Look through the lines below, find those with the word "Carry", and copy them.

(Items from a data source)
■ ■ ■
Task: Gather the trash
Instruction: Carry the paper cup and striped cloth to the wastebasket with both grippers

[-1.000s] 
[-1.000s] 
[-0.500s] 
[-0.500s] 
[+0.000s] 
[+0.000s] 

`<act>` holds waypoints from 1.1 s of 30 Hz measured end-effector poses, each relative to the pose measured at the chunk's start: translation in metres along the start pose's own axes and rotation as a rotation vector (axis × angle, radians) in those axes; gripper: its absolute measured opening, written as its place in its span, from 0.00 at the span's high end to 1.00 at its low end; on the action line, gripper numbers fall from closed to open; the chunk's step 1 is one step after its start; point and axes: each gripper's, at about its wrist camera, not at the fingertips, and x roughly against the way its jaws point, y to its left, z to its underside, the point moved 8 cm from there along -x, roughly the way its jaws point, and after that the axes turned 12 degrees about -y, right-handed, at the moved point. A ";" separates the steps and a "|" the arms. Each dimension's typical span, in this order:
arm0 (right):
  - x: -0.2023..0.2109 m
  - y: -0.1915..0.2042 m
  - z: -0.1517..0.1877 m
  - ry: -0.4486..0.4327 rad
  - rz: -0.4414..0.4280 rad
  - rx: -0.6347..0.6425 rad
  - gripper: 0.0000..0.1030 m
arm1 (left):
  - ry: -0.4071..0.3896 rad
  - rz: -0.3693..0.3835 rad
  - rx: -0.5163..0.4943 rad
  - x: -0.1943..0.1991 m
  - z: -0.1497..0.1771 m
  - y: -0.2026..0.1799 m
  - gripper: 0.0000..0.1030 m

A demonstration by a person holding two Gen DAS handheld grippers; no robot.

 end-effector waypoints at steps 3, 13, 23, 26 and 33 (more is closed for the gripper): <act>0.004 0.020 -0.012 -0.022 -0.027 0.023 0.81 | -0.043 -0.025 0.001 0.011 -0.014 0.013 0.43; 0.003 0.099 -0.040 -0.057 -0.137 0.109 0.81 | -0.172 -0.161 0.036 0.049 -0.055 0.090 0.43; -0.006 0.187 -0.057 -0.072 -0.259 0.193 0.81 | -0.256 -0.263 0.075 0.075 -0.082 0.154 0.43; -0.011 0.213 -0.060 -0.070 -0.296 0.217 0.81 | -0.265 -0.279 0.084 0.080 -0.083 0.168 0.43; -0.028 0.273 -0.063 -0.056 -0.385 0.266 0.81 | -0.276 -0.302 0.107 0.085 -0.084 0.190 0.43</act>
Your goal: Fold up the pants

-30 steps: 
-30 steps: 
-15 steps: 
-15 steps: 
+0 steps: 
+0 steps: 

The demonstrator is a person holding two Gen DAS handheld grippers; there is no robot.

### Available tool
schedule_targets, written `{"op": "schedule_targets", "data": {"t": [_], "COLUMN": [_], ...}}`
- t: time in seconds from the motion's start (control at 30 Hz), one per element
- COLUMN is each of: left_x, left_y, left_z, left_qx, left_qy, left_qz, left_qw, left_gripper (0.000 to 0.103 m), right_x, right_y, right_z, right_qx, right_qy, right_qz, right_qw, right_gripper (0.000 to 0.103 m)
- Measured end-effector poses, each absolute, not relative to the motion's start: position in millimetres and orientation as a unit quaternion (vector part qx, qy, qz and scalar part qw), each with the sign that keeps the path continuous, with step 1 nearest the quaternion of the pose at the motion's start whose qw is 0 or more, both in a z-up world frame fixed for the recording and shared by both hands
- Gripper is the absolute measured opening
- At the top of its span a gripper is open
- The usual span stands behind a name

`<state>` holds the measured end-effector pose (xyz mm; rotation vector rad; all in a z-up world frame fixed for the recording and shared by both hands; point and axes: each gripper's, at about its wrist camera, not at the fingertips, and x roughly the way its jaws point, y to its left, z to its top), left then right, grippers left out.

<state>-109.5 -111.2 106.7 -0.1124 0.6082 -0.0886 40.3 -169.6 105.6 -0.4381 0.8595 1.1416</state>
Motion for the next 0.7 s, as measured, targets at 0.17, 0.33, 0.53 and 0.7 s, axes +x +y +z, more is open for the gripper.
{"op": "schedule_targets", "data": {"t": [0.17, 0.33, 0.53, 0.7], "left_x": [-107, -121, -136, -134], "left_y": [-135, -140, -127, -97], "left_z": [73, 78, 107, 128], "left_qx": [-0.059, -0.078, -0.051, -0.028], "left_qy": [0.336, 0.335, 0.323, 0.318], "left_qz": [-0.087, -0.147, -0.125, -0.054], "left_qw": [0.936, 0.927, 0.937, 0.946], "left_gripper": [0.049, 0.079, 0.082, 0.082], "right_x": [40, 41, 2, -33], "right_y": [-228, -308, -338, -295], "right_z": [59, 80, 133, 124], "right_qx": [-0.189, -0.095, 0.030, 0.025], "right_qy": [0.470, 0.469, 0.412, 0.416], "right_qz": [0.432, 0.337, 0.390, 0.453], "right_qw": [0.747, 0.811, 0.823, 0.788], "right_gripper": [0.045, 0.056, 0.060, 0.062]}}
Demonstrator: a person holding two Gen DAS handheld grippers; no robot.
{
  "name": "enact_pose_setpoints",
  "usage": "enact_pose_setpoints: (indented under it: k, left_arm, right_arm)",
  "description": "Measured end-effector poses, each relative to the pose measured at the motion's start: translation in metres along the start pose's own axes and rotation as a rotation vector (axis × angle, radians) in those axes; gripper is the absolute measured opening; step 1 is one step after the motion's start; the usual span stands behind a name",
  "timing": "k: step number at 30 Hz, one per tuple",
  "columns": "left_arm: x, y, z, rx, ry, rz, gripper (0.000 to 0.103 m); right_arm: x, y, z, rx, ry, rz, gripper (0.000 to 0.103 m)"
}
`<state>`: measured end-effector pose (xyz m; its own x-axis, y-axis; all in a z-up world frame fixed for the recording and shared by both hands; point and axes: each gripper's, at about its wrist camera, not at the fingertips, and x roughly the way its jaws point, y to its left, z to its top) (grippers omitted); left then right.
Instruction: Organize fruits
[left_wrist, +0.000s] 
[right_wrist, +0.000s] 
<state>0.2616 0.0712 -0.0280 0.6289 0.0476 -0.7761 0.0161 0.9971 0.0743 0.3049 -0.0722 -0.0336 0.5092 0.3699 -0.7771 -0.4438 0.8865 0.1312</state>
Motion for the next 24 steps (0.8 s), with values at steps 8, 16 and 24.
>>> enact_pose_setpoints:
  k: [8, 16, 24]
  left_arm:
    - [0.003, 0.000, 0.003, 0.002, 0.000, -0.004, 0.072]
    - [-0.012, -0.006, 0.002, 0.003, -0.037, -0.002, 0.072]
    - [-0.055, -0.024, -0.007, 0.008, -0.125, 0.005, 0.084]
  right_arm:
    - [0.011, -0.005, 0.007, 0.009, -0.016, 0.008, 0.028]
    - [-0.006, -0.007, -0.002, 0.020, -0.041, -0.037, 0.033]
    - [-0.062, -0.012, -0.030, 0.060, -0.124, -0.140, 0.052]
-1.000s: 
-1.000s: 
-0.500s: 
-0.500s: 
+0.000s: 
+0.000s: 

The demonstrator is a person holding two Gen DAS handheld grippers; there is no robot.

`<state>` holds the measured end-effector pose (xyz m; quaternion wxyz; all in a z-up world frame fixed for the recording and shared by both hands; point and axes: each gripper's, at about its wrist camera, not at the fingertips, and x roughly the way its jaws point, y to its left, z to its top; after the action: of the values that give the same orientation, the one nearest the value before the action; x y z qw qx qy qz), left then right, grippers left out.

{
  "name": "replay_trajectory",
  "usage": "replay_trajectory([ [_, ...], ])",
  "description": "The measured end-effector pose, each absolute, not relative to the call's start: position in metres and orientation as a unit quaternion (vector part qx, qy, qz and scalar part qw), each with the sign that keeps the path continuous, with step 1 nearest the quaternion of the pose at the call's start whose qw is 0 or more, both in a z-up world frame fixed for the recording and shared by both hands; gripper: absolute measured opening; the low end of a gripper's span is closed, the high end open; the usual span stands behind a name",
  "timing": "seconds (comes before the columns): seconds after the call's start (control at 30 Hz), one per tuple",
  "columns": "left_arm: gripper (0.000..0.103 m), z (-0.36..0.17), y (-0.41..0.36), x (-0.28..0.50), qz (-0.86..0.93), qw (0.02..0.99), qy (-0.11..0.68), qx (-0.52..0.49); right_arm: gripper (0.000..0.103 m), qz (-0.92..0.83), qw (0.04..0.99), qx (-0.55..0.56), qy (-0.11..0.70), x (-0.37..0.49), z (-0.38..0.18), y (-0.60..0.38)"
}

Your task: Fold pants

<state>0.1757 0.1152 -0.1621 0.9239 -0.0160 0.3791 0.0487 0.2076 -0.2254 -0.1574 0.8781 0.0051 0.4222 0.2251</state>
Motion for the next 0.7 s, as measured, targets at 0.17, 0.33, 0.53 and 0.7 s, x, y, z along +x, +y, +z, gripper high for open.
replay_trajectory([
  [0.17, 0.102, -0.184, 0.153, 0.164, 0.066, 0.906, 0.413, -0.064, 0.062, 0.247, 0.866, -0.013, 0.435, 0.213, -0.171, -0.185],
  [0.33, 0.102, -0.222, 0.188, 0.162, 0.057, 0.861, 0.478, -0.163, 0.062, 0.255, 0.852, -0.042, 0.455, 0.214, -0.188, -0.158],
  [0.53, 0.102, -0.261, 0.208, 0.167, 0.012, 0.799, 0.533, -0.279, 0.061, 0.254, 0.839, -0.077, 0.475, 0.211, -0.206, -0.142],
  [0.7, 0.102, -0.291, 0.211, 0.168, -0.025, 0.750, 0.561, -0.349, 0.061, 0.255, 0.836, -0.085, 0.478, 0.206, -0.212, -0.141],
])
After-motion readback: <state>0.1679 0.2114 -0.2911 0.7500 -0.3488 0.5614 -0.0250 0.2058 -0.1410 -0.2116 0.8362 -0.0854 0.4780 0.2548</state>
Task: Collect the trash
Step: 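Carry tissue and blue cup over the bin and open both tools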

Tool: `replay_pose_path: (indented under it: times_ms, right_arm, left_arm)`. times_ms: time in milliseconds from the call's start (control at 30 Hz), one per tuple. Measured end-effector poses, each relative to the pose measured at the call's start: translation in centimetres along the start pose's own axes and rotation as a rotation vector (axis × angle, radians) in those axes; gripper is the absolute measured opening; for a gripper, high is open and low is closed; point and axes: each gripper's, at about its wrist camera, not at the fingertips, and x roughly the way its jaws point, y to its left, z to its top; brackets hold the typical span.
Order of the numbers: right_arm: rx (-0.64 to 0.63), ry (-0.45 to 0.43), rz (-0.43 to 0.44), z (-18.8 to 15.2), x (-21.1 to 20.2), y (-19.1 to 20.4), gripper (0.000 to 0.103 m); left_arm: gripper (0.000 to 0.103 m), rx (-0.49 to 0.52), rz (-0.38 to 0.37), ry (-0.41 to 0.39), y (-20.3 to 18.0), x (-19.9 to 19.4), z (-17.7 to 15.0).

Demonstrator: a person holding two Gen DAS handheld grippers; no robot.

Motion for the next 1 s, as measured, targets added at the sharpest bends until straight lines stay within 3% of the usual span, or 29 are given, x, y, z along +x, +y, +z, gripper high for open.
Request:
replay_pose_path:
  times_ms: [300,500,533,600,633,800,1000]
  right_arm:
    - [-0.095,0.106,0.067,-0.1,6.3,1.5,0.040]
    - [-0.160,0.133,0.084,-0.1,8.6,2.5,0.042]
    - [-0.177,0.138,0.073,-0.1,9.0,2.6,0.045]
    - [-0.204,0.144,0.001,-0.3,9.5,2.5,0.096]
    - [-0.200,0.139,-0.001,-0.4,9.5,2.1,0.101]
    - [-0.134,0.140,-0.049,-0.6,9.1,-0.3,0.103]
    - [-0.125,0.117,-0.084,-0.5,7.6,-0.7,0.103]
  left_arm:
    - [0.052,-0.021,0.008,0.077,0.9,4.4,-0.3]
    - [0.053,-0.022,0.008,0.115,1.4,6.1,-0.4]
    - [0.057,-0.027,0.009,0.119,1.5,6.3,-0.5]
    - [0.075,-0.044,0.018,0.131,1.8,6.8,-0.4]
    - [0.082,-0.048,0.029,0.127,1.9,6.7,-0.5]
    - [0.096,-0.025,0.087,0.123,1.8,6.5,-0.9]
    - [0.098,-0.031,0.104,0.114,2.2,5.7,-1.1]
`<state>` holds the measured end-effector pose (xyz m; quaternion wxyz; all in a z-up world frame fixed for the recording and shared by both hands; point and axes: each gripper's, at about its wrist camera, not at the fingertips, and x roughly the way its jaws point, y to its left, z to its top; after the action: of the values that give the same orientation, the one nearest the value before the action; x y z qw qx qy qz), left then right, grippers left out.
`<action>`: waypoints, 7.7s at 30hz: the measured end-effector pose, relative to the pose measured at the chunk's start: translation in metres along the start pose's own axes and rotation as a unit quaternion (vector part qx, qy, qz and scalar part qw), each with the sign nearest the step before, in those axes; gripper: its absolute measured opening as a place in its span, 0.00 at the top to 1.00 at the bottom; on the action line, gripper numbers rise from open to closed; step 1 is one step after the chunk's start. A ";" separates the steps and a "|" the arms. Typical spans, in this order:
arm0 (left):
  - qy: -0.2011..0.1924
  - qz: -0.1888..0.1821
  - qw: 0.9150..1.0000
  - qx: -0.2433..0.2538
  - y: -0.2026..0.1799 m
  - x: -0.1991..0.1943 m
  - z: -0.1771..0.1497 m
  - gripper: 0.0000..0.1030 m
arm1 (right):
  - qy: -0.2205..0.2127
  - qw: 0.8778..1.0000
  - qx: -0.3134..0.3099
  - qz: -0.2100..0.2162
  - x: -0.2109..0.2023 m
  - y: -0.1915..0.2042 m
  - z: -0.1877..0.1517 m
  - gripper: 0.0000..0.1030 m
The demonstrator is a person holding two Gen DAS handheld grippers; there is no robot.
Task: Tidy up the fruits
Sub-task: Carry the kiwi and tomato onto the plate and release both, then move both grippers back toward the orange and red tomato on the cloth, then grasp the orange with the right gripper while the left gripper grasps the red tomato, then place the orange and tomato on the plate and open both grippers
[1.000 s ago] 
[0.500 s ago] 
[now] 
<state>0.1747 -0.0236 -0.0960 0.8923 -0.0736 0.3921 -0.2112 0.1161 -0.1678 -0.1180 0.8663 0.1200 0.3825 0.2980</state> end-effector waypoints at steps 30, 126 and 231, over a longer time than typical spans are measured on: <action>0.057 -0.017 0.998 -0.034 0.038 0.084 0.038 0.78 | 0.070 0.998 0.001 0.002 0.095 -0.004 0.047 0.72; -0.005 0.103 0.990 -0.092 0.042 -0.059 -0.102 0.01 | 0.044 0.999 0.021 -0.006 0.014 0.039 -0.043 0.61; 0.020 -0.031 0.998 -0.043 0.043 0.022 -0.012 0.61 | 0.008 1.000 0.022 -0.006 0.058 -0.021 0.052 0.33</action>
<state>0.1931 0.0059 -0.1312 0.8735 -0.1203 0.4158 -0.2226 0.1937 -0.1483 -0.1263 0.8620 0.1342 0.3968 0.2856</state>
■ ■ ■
Solved problem:
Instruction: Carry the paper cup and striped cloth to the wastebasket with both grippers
Step: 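Carry tissue and blue cup over the bin and open both tools
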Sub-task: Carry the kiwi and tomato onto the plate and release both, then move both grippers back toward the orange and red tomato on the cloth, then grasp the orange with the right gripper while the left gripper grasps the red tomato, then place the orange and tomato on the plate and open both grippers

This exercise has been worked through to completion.